Salamanca, Gto. – A pesar del reciente impulso del Gobierno Federal para incentivar el deporte con motivo de la temporada futbolística de verano —lo que benefició a la Unidad Deportiva Norte con dos nuevas canchas de fútbol 7—, la gestión de la Comisión Municipal del Deporte (COMUDE), encabezada por Guadalupe Sandoval, enfrenta duras críticas por el notorio estado de abandono en los complejos locales, sumado a reclamos internos de favoritismo y ausentismo directivo.
Tanto usuarios, entrenadores como el propio personal operativo coinciden en que la infraestructura deportiva de Salamanca arrastra rezagos severos que contrastan con las recientes inversiones federales.
Acusan conflicto de intereses y apoyos selectivos
La molestia no es solo por la falta de pintura o reparaciones. Entrenadores de distintas disciplinas que operan en ambas unidades deportivas (Norte y Sur) han comenzado a alzar la voz para denunciar un presunto conflicto de intereses dentro de la administración de COMUDE.

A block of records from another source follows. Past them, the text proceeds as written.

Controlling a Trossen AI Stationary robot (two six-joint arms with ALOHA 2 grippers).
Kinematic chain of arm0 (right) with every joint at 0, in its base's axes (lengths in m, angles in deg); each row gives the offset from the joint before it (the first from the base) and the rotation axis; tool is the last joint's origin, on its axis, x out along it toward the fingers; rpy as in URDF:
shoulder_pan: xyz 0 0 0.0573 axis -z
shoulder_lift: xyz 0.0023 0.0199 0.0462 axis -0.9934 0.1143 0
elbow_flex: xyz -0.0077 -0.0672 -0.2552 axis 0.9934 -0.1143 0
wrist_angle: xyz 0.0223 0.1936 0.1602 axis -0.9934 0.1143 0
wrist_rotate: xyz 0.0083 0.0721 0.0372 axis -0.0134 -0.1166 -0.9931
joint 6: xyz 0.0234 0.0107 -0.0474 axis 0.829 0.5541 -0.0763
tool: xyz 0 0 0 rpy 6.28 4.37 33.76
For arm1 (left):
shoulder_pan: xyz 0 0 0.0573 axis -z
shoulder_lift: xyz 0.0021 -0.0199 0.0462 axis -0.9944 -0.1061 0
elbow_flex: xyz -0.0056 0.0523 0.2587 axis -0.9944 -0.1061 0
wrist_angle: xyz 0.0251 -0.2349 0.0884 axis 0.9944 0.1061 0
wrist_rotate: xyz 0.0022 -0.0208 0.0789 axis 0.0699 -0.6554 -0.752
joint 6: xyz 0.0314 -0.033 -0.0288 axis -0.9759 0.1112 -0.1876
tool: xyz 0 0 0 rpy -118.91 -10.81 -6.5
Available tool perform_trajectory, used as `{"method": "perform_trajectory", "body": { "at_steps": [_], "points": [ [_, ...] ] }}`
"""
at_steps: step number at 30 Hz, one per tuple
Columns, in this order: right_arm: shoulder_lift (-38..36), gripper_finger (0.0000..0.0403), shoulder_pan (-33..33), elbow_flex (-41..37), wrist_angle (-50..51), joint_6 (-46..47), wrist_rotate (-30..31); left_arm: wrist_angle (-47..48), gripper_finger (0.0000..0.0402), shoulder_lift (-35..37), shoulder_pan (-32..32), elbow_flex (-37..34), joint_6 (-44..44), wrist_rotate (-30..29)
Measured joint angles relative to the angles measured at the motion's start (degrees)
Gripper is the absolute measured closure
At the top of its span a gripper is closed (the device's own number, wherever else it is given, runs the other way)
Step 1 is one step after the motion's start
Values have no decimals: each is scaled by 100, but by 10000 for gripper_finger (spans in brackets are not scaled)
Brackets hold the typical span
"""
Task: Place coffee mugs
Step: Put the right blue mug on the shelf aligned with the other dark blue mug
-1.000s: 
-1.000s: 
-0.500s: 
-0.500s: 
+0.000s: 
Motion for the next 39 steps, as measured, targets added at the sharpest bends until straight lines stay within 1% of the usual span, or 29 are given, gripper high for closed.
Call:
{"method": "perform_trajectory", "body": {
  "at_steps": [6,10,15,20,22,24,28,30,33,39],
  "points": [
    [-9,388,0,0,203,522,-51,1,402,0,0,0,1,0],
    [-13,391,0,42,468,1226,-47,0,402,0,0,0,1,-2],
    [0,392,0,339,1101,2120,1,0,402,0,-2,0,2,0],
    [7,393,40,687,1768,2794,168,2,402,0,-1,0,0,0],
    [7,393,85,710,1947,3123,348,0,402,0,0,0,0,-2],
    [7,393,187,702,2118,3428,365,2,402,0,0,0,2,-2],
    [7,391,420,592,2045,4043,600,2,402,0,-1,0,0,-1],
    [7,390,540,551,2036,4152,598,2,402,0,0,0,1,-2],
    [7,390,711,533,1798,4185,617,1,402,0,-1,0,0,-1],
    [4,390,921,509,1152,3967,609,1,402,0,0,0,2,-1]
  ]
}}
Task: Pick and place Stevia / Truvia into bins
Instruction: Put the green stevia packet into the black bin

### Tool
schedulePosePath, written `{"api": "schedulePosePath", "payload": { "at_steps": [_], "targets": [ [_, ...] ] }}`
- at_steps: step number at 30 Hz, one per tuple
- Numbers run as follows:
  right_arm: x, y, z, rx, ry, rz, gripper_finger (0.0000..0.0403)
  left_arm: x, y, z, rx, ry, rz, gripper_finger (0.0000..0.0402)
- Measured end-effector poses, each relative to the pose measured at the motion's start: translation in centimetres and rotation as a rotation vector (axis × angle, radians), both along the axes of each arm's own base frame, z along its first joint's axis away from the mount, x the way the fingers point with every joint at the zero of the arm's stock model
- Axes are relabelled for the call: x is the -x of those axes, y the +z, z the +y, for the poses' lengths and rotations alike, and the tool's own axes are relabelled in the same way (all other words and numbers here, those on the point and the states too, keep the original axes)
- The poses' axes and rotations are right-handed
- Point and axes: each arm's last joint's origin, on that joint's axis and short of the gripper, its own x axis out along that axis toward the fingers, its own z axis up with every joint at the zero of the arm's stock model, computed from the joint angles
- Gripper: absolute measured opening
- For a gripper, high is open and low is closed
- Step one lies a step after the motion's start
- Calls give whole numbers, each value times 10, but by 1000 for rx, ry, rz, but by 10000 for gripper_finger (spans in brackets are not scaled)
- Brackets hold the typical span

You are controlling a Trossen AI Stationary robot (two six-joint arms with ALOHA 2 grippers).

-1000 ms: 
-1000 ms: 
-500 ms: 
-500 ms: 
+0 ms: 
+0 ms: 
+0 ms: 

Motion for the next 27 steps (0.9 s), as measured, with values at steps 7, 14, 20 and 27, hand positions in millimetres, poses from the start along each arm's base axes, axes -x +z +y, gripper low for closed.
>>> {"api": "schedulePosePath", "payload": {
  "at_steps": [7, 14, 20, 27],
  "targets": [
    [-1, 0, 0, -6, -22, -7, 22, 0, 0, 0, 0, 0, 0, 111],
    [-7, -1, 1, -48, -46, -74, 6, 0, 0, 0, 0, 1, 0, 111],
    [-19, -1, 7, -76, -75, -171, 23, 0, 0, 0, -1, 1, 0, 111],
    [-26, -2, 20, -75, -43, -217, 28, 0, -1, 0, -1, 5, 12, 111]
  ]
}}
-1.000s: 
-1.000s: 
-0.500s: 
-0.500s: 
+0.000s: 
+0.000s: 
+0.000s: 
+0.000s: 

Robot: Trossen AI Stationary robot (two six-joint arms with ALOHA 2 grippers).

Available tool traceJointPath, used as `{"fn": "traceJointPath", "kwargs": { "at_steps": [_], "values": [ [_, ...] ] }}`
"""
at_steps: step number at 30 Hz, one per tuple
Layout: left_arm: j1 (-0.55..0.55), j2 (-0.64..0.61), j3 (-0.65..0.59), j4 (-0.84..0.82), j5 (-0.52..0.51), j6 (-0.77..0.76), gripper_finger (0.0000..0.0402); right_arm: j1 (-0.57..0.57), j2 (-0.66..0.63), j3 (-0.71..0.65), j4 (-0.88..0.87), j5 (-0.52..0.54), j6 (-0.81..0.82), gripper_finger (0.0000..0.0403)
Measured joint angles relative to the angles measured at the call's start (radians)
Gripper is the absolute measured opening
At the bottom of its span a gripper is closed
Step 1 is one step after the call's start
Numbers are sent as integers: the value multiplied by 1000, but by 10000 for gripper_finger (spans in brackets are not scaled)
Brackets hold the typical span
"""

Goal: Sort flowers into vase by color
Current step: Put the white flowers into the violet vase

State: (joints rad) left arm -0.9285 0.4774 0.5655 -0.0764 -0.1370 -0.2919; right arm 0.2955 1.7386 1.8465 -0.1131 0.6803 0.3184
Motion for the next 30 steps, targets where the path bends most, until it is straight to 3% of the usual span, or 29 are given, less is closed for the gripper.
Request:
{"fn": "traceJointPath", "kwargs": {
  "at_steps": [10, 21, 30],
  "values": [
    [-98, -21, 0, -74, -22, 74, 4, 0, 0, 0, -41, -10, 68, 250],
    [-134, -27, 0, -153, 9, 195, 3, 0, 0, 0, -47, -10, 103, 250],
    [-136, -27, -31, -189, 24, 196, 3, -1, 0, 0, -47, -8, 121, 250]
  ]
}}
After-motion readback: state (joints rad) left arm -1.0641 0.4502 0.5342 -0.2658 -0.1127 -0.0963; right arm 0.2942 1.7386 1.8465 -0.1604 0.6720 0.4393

De acuerdo con los testimonios, existe una disparidad alarmante en la entrega de apoyos, recursos y facilidades para entrenar, donde unos cuantos proyectos deportivos reciben total apertura mientras que otras disciplinas son relegadas al olvido o costeadas por los propios profesores y padres de familia.
Dirección ausente: Aunado a esto, trabajadores de las unidades señalaron de manera directa que las visitas de la directora Guadalupe Sandoval a las áreas de trabajo son sumamente escasas, acusando una falta de supervisión en campo que ha permitido que los problemas de infraestructura sigan creciendo.
Infraestructura a medias y abandono visible
El deterioro físico de los inmuebles es evidente. En la Deportiva Sur, la reconstrucción de una barda perimetral suma ya más de dos meses en proceso, prolongando los problemas de seguridad del complejo sin una fecha clara de conclusión.
Por otro lado, la Deportiva Norte exhibe un marcado contraste: a escasos metros de las nuevas canchas de fútbol 7, el alambrado perimetral se encuentra destrozado. Además, el peligro es latente en el campo de softbol, donde varias láminas de la techumbre salieron volando debido al viento y no han sido sustituidas.
Personal operativo de la zona Norte manifestó sentirse ignorado por la jefatura de COMUDE, asegurando que la poca atención institucional se concentra casi siempre en el complejo Sur.
Aunque actualmente se le da mantenimiento a una cancha de fútbol en el sector norte, áreas clave como las alfombras de las cajas de bateo y otras zonas de práctica común permanecen completamente destrozadas.